“This story begins
with the tree on the cover
which shows futures
The roots go deep
down into the ground
because just futures
must be grounded in respectful relationships
with Indigenous peoples
(Living on Stolen Land)
Living on Stolen Land is written by Ambelin Kwaymullina who belongs to the Palyku people of the eastern Pilbara. This work is published by Magabala Books. It is slender page-wise but holds deep and far-reaching content, of which only some will be explored here.
The book begins with the words quoted at the start of this interview. They describe the author’s own illustration of the tree on the book’s cover and continue by speaking about the tree trunk as external and internal structures for change and the leaves and flowers as ideas and possibilities. It is a powerful image.
Thank you for speaking to PaperbarkWords, Ambelin.
Why have you chosen such a hard-hitting title, Living on Stolen Land?
I guess to me that doesn’t seem hard-hitting, just a statement of fact, because this land was never ceded. It was taken.
I have heard a number of Indigenous authors and others express fatigue when continually asked to explain their backgrounds and beliefs to non-Indigenous people – and field queries about what non-Indigenous people should do or how they should change.
Why have you decided in this book to address “all the non-Indigenous people wanting to create better relationships with Indigenous peoples”?
The first part of the book ends with the words: you are living on stolen land/what can you do about it? I wrote this for everyone who asks me that question, or a variation of it. A lot of people who ask me are in their early 20s and they haven’t learned much about First Nations through the education system. I wanted to have something I could give to people, something they could hold in their hands, something they could take out and reflect upon.

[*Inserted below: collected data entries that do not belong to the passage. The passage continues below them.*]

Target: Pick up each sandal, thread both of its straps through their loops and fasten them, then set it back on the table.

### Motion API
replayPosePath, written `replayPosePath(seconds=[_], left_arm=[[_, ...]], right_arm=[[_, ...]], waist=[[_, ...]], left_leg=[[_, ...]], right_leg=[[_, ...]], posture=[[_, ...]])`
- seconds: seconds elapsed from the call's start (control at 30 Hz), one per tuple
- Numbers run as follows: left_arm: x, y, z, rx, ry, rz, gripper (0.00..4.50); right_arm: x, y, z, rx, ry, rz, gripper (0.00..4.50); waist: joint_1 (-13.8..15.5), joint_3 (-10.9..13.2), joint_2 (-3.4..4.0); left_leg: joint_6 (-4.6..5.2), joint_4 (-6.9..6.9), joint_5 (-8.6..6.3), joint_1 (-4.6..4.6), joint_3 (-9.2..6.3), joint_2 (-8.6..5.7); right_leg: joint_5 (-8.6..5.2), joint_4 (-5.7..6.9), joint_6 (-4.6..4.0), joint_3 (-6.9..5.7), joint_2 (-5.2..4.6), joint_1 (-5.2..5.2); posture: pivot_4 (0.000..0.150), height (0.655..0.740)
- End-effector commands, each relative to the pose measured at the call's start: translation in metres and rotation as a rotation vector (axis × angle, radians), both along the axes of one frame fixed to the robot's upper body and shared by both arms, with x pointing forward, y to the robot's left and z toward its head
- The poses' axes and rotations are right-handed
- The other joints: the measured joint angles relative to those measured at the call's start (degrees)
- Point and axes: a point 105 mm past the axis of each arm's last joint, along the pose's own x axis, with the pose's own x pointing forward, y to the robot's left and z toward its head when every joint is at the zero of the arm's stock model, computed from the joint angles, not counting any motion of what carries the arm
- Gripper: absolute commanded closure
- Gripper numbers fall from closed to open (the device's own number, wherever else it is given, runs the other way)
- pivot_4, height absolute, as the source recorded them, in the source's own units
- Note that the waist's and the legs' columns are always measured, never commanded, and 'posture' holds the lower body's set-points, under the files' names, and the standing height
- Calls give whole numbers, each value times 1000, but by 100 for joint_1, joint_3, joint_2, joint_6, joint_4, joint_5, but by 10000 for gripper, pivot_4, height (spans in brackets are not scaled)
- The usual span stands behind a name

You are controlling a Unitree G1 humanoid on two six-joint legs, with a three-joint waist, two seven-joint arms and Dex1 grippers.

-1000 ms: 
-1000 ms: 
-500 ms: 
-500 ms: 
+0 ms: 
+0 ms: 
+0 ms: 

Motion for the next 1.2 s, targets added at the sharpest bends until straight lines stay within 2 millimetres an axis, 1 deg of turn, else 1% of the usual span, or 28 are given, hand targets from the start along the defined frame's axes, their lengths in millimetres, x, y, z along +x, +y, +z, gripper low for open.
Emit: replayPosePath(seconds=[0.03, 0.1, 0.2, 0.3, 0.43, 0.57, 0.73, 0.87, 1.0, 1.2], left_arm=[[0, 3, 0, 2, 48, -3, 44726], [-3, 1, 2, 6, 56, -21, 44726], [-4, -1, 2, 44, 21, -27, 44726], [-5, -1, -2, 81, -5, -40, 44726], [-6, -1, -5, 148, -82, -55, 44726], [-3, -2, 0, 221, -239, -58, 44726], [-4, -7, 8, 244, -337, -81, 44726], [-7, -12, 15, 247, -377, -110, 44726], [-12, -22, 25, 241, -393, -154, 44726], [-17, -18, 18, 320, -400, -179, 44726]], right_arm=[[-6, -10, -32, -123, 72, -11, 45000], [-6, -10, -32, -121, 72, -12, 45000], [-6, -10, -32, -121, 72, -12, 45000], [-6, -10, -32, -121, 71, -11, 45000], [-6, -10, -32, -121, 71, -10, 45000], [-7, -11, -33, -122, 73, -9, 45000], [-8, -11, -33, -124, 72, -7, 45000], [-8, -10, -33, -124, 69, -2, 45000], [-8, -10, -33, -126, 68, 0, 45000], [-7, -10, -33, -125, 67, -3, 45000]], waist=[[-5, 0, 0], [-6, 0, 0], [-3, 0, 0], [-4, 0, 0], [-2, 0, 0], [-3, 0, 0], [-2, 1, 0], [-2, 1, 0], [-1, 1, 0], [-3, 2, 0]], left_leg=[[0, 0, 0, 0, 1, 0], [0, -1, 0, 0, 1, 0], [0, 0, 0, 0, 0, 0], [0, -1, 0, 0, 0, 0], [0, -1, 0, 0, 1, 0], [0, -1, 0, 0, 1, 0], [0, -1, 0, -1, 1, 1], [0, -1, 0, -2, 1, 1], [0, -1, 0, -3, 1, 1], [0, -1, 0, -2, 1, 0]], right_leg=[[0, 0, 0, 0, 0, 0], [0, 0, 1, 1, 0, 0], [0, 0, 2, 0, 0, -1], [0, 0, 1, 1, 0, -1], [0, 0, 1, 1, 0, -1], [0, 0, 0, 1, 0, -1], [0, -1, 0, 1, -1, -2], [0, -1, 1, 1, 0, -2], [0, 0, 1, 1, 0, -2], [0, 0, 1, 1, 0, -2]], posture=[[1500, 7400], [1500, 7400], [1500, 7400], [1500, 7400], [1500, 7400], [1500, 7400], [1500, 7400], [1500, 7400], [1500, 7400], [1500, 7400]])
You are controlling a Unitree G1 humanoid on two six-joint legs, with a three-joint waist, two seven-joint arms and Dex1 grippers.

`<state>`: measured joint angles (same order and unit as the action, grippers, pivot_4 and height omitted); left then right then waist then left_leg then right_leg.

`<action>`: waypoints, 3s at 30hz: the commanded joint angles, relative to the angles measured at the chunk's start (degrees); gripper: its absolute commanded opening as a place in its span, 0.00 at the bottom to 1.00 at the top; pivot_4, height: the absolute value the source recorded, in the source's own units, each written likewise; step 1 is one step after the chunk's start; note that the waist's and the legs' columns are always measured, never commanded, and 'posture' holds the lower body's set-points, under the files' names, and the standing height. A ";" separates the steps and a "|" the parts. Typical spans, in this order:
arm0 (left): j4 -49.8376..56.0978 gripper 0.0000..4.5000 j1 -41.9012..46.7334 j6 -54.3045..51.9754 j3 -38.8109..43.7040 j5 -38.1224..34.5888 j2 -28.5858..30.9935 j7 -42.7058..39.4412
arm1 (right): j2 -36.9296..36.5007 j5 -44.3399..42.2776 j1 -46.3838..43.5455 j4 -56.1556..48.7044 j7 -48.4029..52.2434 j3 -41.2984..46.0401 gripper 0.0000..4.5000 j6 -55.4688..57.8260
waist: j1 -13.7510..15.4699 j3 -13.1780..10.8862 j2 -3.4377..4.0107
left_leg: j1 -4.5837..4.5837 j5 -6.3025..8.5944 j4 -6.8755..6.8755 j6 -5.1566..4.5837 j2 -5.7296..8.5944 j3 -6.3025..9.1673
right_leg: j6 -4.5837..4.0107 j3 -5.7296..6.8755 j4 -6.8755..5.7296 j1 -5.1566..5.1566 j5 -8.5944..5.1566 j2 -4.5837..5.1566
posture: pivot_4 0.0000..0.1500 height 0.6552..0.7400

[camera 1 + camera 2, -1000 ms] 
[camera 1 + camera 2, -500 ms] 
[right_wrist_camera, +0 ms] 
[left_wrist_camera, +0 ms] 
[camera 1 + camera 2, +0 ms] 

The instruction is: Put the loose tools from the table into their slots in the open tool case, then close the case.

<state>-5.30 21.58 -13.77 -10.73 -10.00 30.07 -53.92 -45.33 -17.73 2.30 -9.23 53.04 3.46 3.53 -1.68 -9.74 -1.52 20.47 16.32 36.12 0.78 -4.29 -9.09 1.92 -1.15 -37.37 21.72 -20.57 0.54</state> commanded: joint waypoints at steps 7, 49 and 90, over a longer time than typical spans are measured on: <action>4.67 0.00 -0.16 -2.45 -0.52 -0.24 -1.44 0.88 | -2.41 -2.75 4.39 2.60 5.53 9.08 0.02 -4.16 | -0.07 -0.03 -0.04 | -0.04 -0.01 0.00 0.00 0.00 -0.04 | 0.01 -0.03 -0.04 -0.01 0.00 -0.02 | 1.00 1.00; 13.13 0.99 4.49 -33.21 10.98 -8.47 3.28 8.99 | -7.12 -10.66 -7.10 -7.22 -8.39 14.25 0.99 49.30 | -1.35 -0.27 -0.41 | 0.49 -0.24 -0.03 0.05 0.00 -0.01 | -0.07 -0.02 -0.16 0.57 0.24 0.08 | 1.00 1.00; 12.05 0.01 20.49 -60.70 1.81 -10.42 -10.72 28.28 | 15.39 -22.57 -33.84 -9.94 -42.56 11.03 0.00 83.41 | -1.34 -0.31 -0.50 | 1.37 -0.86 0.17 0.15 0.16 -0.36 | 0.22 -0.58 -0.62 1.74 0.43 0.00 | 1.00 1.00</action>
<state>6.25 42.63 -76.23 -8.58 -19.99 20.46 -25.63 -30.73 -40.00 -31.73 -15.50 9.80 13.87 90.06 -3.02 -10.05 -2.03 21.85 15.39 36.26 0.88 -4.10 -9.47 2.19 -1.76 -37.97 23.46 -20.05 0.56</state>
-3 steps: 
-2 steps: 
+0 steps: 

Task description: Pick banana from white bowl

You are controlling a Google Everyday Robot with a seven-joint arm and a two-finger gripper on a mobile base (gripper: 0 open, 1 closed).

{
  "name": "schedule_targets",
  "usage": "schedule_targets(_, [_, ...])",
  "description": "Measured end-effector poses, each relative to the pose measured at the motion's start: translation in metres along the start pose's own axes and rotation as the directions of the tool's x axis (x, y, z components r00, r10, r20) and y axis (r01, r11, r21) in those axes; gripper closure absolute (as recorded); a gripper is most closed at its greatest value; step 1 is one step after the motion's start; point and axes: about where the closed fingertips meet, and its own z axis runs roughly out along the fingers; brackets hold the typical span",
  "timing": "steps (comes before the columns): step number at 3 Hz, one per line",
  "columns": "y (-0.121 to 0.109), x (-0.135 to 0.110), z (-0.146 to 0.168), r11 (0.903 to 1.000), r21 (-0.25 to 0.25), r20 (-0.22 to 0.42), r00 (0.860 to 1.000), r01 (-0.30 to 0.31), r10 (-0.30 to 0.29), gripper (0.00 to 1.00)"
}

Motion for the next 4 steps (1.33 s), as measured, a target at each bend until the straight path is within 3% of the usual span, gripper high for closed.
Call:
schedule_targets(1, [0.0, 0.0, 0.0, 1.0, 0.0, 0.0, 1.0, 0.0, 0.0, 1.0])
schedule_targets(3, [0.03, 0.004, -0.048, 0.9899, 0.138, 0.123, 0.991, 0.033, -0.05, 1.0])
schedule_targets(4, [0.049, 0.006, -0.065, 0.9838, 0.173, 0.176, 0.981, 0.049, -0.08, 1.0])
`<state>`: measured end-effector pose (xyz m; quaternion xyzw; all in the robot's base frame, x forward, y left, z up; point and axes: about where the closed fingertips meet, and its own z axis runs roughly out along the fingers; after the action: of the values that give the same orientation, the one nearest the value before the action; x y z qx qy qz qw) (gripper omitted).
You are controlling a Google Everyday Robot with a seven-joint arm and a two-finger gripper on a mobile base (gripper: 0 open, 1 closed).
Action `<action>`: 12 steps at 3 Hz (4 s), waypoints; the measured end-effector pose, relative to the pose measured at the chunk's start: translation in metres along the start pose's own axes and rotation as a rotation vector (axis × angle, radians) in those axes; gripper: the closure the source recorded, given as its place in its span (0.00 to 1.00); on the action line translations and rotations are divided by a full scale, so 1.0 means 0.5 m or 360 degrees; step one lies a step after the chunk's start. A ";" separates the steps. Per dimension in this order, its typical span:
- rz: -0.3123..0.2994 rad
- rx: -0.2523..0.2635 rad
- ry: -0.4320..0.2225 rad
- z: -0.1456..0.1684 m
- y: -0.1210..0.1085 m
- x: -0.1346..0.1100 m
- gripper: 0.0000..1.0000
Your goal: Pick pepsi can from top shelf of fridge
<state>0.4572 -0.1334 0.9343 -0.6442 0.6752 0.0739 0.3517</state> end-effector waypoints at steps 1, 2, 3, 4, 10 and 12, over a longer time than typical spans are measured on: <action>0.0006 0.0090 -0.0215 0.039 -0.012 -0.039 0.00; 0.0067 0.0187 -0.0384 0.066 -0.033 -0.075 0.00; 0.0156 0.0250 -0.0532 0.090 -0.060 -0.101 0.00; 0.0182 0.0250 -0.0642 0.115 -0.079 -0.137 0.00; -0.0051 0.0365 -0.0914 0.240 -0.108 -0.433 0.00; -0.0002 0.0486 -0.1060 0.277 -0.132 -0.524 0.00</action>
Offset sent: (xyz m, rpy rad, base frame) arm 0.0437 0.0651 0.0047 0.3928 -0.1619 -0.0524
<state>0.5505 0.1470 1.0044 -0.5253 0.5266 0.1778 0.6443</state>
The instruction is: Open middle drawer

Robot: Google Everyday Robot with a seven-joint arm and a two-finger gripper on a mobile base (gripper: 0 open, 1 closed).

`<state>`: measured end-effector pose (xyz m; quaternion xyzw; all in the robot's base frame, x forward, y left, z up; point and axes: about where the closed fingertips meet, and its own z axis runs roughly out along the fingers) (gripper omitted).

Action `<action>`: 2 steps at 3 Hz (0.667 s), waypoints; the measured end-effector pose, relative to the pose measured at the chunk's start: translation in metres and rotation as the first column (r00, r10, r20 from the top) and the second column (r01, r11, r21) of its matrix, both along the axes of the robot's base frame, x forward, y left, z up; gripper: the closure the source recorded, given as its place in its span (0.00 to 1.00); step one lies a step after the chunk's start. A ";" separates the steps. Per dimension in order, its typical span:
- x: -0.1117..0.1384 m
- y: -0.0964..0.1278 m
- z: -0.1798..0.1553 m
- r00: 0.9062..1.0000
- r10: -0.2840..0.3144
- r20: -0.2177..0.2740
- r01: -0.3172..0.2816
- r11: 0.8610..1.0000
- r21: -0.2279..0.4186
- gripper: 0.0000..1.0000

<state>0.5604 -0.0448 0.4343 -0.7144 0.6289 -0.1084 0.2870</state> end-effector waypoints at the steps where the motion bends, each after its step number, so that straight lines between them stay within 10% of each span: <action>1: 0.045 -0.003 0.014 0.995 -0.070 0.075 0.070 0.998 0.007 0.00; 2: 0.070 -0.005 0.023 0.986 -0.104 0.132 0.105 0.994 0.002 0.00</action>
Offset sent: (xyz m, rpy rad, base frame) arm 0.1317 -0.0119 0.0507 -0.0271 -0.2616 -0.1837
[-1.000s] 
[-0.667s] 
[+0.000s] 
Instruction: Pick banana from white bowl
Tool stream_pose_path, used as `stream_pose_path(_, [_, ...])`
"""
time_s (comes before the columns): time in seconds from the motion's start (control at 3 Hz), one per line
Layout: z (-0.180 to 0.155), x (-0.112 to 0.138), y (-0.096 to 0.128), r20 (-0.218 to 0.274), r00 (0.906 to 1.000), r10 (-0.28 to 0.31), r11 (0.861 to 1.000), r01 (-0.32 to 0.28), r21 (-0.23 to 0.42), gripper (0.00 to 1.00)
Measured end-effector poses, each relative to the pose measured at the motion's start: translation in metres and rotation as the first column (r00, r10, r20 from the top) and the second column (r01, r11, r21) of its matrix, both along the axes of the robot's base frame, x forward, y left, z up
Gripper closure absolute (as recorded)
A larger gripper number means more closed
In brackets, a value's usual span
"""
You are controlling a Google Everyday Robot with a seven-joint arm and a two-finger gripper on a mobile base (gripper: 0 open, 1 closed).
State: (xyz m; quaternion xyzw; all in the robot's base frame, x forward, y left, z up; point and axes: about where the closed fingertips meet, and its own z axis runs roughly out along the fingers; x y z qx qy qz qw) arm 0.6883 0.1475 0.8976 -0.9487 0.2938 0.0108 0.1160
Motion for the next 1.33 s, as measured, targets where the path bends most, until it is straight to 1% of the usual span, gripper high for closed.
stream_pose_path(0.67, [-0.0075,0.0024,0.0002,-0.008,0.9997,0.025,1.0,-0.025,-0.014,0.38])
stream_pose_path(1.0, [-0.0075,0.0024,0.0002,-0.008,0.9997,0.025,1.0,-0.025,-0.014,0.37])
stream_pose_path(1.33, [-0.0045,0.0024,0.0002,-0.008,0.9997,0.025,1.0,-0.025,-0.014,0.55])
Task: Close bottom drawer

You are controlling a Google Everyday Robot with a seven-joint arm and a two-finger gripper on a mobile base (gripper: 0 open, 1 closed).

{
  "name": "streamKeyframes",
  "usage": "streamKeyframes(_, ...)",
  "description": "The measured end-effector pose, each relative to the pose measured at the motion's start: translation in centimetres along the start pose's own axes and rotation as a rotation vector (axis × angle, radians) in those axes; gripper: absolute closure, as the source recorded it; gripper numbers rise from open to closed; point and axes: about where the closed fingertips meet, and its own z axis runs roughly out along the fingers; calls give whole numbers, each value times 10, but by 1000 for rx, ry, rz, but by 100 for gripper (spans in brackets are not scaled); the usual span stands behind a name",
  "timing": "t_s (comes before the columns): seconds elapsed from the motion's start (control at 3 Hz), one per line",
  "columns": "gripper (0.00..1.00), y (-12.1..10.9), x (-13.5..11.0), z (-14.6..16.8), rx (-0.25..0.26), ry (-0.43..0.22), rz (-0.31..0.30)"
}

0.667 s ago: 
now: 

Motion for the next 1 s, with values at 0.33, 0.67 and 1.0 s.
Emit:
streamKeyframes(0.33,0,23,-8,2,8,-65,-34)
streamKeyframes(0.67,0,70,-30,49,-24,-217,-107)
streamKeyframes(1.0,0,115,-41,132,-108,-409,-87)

Your book is described as a manifesto. Could you describe your writing style and also why you have used this form to write your “call and a guide to action”?
I was trying to write in a way that was simple and accessible. This was the best way I knew to do that. I don’t even really know how to describe what the writing is. I suppose to me it is a speaking book, one I read out to myself as I was writing it, feeling the rhythm of the words rather than consciously thinking about structure. The breaks are where it felt right for there to be a break; the lines have more words or less words depending on what felt natural to me.
You explain three forms of bias – structural, explicit and unconscious. Which do you believe to be the most damaging or difficult to eradicate and why?
The three forms work together, and I think it’s really important to be clear about the ways in which they manifest and to understand the complexities of the interactions between structural, explicit and unconscious bias. I’d say however that often its structural bias that gets ignored. Or it gets conflated with another form of bias – when that happens, a systemic problem gets reduced to an individual issue and the focus on systemic change is lost. And structural bias (systemic racism) needs addressing urgently. I don’t think I need to elaborate on the reasons why it’s so vital to overcome systemic racism, because many First Nations peoples have spoken powerfully for decades about what needs to be done and how it can be done, including over the past few months. I’d ask people to tune in to the conversation – there’s a lot of material online at the moment – and listen to First Nations voices.
I love how one way you advise readers to shift bias is by engaging “with the stories that Indigenous peoples tell about ourselves”. You urge readers to seek out work by Indigenous authors, playwrights, dancers and singers as well as Elders and communities.
It is no doubt impossible to include everyone you would like to, but could you give some specific recommendations here?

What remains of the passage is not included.